Этот дом ничем не отличался от ветхих домишек простых людей их маленького, грязного городка – такой же старый, с тёмными сырыми комнатами, заставленными скрипучими скамьями и неуклюжими сундуками. Только над покосившейся дверью жилья ди Сикейра гордо высился щит с гербом древнего рода. Перед большими праздниками отец сам брал в руки кисть и подновлял выцветшие краски.
Сикейра вспомнил своих изнывающих от безделья братьев, их сварливых жён, одетых не лучше простых горожанок…
«Нет, безродный купчишка, ты не будешь смеяться надо мной, – думал он. – Я, маленький Руи, спасу свой род от нищеты. Я уйду в океан, к чёрной земле, в пасть дракону! Но я вернусь, и, попомни моё слово, купец, вернусь с золотом, и тогда поглядим, кто веселее смеётся».
– Идёт, – сказал он вслух, – согласен. Дайте мне хорошего кормчего, чтобы знал, как держать астролябию, квадрант да угловую линейку, и я поведу ваш корабль хоть в самый ад.
Тут что-то заставило Сикейру обернуться. Он не сразу понял, что именно: его никто не окликнул, до него никто не дотронулся, – очевидно, он почувствовал пристальный взгляд. К столу подходил высокий худой монах в чёрной рясе. Сикейра не слышал, как он вошёл. Монах шёл бесшумной поступью, в упор разглядывая вскочившего от неожиданности кавалера.

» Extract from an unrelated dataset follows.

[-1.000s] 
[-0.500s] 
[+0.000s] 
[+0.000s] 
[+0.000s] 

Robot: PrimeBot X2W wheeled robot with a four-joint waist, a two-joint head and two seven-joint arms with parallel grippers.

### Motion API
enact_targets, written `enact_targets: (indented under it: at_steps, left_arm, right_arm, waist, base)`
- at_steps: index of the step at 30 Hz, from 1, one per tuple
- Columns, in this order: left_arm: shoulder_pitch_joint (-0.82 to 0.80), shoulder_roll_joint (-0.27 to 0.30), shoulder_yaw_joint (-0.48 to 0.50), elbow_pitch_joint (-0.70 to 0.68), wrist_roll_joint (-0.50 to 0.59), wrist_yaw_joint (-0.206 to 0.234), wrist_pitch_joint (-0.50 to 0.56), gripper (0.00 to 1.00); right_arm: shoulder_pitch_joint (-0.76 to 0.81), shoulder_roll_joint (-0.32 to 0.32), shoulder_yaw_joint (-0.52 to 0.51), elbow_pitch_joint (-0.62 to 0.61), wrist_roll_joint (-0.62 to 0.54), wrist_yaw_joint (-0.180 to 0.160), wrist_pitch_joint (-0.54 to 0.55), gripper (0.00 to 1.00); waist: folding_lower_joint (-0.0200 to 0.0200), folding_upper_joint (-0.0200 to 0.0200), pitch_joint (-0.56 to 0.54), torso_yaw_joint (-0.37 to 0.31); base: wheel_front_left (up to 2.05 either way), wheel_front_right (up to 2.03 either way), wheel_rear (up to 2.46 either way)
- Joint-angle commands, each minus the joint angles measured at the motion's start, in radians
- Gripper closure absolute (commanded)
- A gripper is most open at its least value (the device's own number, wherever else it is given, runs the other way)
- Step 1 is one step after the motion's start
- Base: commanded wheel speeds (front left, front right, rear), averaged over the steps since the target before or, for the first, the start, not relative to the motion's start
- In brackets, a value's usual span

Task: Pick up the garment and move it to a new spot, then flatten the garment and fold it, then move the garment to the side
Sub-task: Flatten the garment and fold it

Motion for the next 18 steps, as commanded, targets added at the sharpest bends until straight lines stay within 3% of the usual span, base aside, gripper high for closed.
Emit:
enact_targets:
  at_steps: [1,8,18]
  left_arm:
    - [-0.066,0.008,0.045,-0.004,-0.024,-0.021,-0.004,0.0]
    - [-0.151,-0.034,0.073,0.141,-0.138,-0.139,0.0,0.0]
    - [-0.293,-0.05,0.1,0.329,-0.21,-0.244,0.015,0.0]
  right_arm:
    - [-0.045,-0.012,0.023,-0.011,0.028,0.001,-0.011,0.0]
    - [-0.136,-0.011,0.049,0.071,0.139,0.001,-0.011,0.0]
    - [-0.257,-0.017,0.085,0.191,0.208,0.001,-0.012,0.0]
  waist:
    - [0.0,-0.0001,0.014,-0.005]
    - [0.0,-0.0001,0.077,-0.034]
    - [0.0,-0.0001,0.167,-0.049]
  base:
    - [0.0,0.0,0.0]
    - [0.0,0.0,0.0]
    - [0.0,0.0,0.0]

Навстречу вошедшему поднялся и Гомиш.
– Брат Педро, полномочный инспектор короны, – с некоторой торжественностью представил он монаха. – Он будет сопровождать вас в плавании.
Сикейра низко склонил голову, принимая благословение святого отца. Монах молча обошёл стол и сел, отодвинув в тень кресло так, чтобы свет не падал на него. Пока монах шёл, Сикейра успел разглядеть восковое жёлтое лицо поразительной худобы, на котором горели глубоко запавшие глаза без ресниц.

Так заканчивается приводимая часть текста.